The Facts Machine

"And I come back to you now, at the turn of the tide"

Monday, January 12, 2004

WHY DOES THE ARMY HATE AMERICA SO MUCH?

Those darn pinko Army communists.
A scathing new report published by the Army War College broadly criticizes the Bush administration's handling of the war on terrorism, accusing it of taking a detour into an "unnecessary" war in Iraq and pursuing an "unrealistic" quest against terrorism that may lead to U.S. wars with states that pose no serious threat.

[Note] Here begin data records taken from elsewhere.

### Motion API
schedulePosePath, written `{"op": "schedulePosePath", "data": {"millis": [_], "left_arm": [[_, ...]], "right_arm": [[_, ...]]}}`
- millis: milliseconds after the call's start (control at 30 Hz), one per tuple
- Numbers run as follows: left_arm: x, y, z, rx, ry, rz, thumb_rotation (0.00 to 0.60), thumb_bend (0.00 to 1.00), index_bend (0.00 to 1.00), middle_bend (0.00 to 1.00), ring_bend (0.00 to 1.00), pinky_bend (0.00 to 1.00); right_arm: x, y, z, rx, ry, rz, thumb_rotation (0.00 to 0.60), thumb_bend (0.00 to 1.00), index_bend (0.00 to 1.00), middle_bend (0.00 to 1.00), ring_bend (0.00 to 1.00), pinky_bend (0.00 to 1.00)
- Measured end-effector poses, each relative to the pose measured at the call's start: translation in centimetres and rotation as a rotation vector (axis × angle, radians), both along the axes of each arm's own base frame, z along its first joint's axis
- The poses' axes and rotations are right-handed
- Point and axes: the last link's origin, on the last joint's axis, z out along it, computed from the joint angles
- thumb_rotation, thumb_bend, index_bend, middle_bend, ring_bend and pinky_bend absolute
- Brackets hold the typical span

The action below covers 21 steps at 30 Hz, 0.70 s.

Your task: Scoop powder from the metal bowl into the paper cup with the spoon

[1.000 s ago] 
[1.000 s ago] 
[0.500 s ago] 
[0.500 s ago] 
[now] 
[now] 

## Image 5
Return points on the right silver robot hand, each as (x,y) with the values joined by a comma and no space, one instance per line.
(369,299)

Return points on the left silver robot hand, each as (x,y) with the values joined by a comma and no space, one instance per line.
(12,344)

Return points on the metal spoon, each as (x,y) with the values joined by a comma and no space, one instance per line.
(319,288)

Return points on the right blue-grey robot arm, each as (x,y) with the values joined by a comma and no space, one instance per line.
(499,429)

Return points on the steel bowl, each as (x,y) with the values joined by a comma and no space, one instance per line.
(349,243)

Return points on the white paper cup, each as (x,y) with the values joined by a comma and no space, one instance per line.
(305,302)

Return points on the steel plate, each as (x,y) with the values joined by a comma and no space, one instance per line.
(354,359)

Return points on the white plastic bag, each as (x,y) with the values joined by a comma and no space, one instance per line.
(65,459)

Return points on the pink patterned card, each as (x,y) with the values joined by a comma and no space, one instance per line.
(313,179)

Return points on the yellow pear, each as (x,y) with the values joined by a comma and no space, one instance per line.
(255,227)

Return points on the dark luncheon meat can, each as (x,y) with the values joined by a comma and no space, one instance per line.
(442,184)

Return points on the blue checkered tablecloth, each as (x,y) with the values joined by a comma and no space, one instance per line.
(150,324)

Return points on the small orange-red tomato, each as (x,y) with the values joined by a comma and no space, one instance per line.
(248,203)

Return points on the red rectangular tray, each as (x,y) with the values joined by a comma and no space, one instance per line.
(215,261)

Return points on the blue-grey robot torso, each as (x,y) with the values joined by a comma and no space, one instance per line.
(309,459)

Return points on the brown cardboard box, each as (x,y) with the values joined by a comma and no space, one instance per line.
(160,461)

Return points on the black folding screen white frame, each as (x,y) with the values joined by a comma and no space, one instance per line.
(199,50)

The report, by Jeffrey Record, a visiting professor at the Air War College at Maxwell Air Force Base in Alabama, warns that as a result of those mistakes, the Army is "near the breaking point."

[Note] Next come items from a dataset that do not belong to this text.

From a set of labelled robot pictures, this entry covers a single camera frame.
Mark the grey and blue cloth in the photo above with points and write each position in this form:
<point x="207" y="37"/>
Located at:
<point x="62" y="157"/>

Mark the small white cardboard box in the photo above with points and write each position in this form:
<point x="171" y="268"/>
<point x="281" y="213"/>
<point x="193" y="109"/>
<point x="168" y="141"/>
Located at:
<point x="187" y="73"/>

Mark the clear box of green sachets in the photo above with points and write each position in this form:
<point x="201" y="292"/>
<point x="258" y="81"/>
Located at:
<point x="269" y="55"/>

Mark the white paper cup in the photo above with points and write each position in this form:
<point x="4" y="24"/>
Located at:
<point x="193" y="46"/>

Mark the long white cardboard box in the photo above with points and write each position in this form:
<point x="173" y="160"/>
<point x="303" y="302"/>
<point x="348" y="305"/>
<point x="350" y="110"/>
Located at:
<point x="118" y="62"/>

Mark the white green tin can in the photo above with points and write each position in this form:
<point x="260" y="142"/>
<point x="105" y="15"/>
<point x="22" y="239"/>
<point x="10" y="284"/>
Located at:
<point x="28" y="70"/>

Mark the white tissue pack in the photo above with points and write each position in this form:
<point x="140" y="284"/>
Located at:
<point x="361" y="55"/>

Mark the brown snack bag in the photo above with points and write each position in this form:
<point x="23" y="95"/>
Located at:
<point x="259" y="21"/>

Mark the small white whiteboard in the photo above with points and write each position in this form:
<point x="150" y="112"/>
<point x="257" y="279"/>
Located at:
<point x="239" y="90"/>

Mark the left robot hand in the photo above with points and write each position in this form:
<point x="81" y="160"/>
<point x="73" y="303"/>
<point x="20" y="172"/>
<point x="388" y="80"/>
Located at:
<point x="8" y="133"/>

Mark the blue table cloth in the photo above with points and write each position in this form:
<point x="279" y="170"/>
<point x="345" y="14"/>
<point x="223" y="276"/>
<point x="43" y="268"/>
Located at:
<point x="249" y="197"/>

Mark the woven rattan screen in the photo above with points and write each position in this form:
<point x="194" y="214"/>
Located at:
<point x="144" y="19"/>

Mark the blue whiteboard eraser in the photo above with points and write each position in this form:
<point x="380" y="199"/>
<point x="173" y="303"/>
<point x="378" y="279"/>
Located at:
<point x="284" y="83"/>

It recommends, among other things, scaling back the scope of the "global war on terrorism" and instead focusing on the narrower threat posed by the al Qaeda terrorist network.

"[T]he global war on terrorism as currently defined and waged is dangerously indiscriminate and ambitious, and accordingly . . . its parameters should be readjusted," Record writes. Currently, he adds, the anti-terrorism campaign "is strategically unfocused, promises more than it can deliver, and threatens to dissipate U.S. military resources in an endless and hopeless search for absolute security."

)...)

Many of Record's arguments, such as the contention that Saddam Hussein's Iraq was deterred and did not present a threat, have been made by critics of the administration. Iraq, he concludes, "was a war-of-choice distraction from the war of necessity against al Qaeda." But it is unusual to have such views published by the War College, the Army's premier academic institution.
RNC chief Ed Gillespie paces around his office looking for a way to counter this report...
Record's core criticism is that the administration is biting off more than it can chew. He likens the scale of U.S. ambitions in the war on terrorism to Adolf Hitler's overreach in World War II. "A cardinal rule of strategy is to keep your enemies to a manageable number," he writes. "The Germans were defeated in two world wars . . . because their strategic ends outran their available means."
Aha! There it is, Ed! They mentioned German imperial overstretch! Obviously they are comparing Bush to Hitler, how dare they! So it's time for Gillespie to hit the cable-news circuit and make a fuss, right? Those angry lefties in the US Armed Forces!

The last paragraph is also interesting:
The essay concludes with several recommendations. Some are fairly noncontroversial, such as increasing the size of the Army and Marine Corps, a position that appears to be gathering support in Congress. But he also says the United States should scale back its ambitions in Iraq, and be prepared to settle for a "friendly autocracy" there rather than a genuine democracy.
Hmm, a "friendly autocracy". Kinda like back in, say, the mid-late 1980's, when Iraq was led by . . . Saddam Hussein! We'll start shipping more chemical and biological weapons there, I assume. Of course, the Bushies may have to be prepared to face another possibility in their new toy Iraq: "a bloody civil war".

For now, the Bush policy continues to be "...as long as shit and fan don't meet until 2005".